Unions: The New Barbarians

In a recent address to a union rally in Ohio, Vice President Joseph R. Biden underscored the threat to organized labor posed by the wave of collective bargaining-reform legislation sweeping the country, spearheaded by governors like Wisconsin’s Scott Walker and Ohio’s John Kasich.

“This is a fight for the existence of organized labor,” said Mr. Biden. “You are the only ones who can stop the barbarians at the gate!”

Mr. Biden’s use of “barbarian” to describe politicians – of both parties – who have come to realize that decades of union-negotiated public-employee contracts are bankrupting cities, states and whole sectors of the federal government (the U.S. Postal Service, for example) is quite interesting. The word conjures up images of Gothic hordes laying waste to Roman civilization, plunging the world into the Dark Ages. Given that government employees now comprise the majority of union members in the United States, public-sector unions form the core of the “civilization” Mr. Biden calls to defend. The reality is actually the opposite.

Historians have long debated the ultimate cause for the ruination of Rome – from the rise of Christianity to widespread moral degeneracy to the corrupting power of empire – but the proximate cause is beyond dispute. In August 410 A.D., the Gothic King Alaric and his barbarian hordes sacked Rome, the first time enemy hands had defiled the eternal city in nearly a millennium.

In a series of sieges leading up to the sacking, the Romans had attempted to make peace with Alaric, sending ambassadors to his camp to ask his price for sparing Rome. Alaric asked for all the gold and silver, movable property and barbarian slaves in the city. The Romans, seeing an offer they couldn’t refuse, obliged, delivering to Alaric 5,000 pounds of gold and 30,000 pounds of silver, as well as untold pounds of spices and silks.

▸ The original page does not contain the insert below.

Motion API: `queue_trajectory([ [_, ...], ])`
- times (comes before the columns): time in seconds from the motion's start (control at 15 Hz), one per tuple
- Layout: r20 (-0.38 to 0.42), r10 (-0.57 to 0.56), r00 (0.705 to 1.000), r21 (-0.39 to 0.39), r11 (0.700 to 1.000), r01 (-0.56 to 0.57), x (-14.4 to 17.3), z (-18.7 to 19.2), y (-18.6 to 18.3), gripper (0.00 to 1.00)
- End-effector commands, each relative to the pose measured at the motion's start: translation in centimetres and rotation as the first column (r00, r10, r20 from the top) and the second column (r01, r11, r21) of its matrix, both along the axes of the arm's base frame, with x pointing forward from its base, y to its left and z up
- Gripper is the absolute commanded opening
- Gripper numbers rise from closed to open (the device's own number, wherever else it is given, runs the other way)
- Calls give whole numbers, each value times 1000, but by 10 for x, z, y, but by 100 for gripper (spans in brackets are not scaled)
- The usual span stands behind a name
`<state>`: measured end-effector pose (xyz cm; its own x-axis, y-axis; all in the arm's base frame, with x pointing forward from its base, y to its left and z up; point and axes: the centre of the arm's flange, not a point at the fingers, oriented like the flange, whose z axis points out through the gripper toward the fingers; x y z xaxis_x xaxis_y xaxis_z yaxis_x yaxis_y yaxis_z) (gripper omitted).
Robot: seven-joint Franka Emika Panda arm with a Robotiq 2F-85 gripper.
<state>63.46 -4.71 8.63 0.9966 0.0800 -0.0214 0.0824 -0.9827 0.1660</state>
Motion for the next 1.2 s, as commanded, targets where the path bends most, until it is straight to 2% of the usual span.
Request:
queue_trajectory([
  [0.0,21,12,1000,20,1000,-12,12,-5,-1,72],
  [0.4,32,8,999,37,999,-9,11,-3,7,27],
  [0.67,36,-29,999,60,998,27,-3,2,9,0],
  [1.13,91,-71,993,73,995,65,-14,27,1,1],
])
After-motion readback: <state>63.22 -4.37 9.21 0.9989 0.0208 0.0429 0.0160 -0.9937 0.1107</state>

That sounds a lot like what government employee unions have done to the coffers of our cities and states.

The cycle goes like this: Unions spend millions to elect pro-union politicians, who then give their union supporters fat contracts, which usually include generous defined benefit pensions, health care benefits that extend well into retirement, and budget-busting raise escalator clauses. If the politicians don’t show enough gratitude, unions threaten strikes, putting basic public services in jeopardy.

This vicious circle has brought many state and local governments across the country to the brink of insolvency. To give but a few examples, last August, the city of Central Falls, R.I., was forced to file for bankruptcy largely because of the city’s pension plan and its promised $80 million in retirement benefits for city employees, a sum five times the city’s general operating budget. And then there are the fiscal basket cases of California, New Jersey and Illinois, where government unions have long wreaked havoc on state budgets.

So who are the real barbarians? Big Labor is acting a lot like Alaric’s hordes, enriching itself at public expense, either not knowing or not caring about the poverty and decay its actions will unleash.